I went in to my OB, Dr. Sean Edmunds, for my 36 week appointment on Friday

August 5, 2016. We had previously talked about doing an induction soon because baby girl

was getting big and chances for successful VBAC went down the bigger she got. He told

me that MFM wouldn’t approve an induction this early because her lungs may not be ready.
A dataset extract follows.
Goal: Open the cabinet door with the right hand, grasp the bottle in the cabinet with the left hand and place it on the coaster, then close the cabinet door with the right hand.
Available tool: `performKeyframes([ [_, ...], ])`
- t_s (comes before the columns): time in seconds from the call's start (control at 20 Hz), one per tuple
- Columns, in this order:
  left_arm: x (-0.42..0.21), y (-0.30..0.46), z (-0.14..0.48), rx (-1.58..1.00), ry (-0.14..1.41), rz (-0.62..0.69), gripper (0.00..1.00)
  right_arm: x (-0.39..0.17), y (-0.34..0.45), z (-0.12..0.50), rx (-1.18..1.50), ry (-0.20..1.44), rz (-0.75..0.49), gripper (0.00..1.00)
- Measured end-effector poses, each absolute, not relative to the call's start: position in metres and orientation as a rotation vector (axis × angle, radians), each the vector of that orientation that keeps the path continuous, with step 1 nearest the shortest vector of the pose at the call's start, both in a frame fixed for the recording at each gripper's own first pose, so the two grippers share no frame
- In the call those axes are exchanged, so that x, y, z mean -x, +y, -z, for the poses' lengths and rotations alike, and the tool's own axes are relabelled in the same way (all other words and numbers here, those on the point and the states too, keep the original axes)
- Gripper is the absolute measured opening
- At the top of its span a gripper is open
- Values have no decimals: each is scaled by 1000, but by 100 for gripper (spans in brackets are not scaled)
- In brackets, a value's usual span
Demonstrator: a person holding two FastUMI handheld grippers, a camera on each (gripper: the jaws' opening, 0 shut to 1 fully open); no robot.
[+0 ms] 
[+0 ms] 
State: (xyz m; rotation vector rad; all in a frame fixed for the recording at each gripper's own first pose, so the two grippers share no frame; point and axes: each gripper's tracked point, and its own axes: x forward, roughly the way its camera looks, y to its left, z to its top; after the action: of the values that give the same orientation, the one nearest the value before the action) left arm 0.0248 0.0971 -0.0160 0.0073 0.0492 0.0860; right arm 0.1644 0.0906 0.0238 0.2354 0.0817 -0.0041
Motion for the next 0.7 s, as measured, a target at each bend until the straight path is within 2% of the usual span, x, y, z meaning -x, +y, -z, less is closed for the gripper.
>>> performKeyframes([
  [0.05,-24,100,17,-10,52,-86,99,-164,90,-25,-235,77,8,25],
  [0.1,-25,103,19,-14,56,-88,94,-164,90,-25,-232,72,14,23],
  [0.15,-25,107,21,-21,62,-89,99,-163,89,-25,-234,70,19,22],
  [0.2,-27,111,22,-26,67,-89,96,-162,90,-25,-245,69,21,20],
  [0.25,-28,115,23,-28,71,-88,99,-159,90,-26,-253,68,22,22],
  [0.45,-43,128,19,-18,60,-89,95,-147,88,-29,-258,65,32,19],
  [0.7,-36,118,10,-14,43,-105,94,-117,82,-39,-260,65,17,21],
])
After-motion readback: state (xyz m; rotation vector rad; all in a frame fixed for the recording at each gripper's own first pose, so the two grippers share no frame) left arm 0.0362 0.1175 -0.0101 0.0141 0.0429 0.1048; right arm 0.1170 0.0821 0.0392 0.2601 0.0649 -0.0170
I was contracting quite frequently at this appointment and Dr. Edmunds said that he’ll

probably be seeing me this weekend in Labor & Delivery. He sent us down to talk to MFM

and go over our options for induction. The MFM doctor said that we could have an

amniocentesis at 37 weeks to see if baby girl’s lungs were developed enough for an

induction, or just wait until 38 weeks for the induction. We were pretty sure that baby girl

was coming before that so everything he was saying was moot. This MFM doctor told us

that if I were his wife he would want me to have a repeat c-section. I just ignored him

because I was pretty sure baby girl would be making her debut soon.

We got home around 11:00 a.m. and I asked my mom took our two boys since I was

contracting and Chase, my husband, would be working and wouldn’t be able to help out.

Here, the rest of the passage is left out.